Vol. 1, Issue 6 (2014)
Divine Idiocy streaked with Gandhism as an alternative to Racism in J.M. Coetzee's novel Life and Times of Michael K
Author(s): Kamlesh Thakur
Abstract: Coetzee wrote this award-winning novel just before Late Dr. Nelson Mandela was crowned the first Black President of South Africa -- a nation torn apart by apartheid. The success story of Dr. Mandela has been repeated by Barack Obama in the United States, yet racist attacks make headlines every now and then in the developed world where the Whites bask in the glory of their superior race.
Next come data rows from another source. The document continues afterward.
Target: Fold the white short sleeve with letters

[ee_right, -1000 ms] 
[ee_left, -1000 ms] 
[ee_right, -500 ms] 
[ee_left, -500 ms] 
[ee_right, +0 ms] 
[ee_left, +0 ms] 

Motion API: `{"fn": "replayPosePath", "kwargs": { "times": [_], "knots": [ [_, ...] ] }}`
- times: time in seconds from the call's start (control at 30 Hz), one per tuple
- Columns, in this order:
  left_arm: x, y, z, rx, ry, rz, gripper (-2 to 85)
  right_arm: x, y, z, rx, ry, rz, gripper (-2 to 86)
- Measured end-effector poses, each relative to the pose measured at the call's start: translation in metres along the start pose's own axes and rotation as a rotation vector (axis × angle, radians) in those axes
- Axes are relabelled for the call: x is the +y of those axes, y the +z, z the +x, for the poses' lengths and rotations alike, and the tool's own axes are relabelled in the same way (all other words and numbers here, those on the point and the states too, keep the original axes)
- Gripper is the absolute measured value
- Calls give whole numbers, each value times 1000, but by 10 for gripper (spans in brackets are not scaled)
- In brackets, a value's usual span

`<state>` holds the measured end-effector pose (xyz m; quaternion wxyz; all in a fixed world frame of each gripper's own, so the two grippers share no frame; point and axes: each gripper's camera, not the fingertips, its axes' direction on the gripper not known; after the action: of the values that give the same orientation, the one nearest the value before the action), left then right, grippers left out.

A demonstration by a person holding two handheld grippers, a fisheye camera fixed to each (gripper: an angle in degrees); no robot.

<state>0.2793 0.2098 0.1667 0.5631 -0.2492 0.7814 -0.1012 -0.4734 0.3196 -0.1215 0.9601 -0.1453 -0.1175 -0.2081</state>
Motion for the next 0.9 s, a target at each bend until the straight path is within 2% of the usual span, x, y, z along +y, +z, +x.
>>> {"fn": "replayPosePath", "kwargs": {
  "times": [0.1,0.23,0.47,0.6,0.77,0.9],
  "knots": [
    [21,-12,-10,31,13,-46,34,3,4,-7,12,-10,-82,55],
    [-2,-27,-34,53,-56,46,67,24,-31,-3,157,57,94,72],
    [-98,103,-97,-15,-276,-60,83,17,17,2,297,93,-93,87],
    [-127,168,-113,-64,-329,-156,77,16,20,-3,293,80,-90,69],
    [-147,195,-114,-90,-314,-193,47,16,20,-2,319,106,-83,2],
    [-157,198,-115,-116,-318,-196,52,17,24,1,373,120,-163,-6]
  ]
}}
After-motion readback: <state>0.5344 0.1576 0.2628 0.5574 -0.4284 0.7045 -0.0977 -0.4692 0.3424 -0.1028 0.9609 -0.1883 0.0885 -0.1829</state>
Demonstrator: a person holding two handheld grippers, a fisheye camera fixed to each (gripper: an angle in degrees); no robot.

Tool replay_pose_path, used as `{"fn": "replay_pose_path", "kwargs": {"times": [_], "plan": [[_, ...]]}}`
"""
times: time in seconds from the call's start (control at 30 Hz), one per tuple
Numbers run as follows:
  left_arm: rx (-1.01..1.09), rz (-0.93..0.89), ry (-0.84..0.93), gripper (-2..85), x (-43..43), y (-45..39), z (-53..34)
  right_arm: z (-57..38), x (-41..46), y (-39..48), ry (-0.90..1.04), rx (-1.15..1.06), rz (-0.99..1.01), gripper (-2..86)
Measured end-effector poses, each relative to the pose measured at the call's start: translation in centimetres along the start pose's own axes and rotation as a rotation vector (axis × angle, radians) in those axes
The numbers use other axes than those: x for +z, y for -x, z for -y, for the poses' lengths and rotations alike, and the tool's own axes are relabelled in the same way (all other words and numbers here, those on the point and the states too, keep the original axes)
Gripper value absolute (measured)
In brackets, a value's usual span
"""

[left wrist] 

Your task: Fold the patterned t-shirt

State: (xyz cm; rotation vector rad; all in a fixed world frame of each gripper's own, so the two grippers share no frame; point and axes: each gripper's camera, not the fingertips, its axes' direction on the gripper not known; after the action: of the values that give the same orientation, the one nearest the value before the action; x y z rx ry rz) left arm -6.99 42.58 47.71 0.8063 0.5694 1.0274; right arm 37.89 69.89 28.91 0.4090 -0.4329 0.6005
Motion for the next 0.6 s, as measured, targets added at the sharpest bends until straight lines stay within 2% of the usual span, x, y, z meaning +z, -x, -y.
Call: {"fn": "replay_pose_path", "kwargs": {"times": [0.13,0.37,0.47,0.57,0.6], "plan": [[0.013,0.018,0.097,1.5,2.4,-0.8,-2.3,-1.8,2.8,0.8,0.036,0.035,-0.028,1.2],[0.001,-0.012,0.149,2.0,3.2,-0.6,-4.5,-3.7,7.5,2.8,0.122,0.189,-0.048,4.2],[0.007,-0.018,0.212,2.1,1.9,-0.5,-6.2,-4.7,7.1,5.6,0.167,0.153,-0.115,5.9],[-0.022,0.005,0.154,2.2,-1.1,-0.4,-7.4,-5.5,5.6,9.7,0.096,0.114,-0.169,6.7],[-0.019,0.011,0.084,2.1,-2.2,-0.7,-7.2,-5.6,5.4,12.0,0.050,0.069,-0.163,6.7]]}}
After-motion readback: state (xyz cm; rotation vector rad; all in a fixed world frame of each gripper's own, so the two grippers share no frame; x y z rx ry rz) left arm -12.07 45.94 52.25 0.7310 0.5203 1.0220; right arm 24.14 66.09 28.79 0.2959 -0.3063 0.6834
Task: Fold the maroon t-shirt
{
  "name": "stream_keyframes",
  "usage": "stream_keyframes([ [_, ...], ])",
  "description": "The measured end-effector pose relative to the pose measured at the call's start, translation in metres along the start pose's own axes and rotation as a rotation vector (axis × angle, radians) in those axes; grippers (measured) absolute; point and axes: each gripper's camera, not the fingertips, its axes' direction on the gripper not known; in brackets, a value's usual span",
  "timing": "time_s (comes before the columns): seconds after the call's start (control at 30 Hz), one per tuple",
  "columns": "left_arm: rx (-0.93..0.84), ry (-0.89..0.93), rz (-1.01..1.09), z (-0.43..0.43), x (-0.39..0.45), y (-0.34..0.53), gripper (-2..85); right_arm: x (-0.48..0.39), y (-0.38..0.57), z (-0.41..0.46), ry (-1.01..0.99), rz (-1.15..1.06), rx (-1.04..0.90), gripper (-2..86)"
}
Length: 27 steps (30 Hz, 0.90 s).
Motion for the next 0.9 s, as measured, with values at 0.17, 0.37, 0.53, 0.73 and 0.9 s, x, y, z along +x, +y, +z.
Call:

The book under study not only paints a realistic picture of a war ravaged country being gnawed by racism but also offers a solution to it by celebrating idiocy over worldly-wisdom. Michael K, a grotesque -looking, hare-lipped man gives up his job as a gardener in Cape Town to carry his ailing mother away from the violent city to the countryside of her childhood, i.e. Prince Albert. The mother dies on the way but he manages to reach Prince Albert and starts his life afresh as a cultivator by sprinkling his mother's ashes on the earth. After that he is twice imprisoned, but his captors, who have power and cynicism on their side, are bewildered by the simplicity of this man, who, in life, seems to want nothing. He becomes an enigmatic figure for the worldly-wise. He is prepared to die rather than betray his instincts. He stands by his principles and attains a level of freedom, significantly in a country torn with strife that no ordinary human being can hope to attain. The civil war serves as the backdrop against which Michael spends a whole year. The unnamed authorities in the book are ever- watchful but uncaring, demanding loyalty from the common people but neglecting their safety. When Coetzee wrote this book, it was impossible to imagine a peaceful, democratic end to the apartheid in South Africa.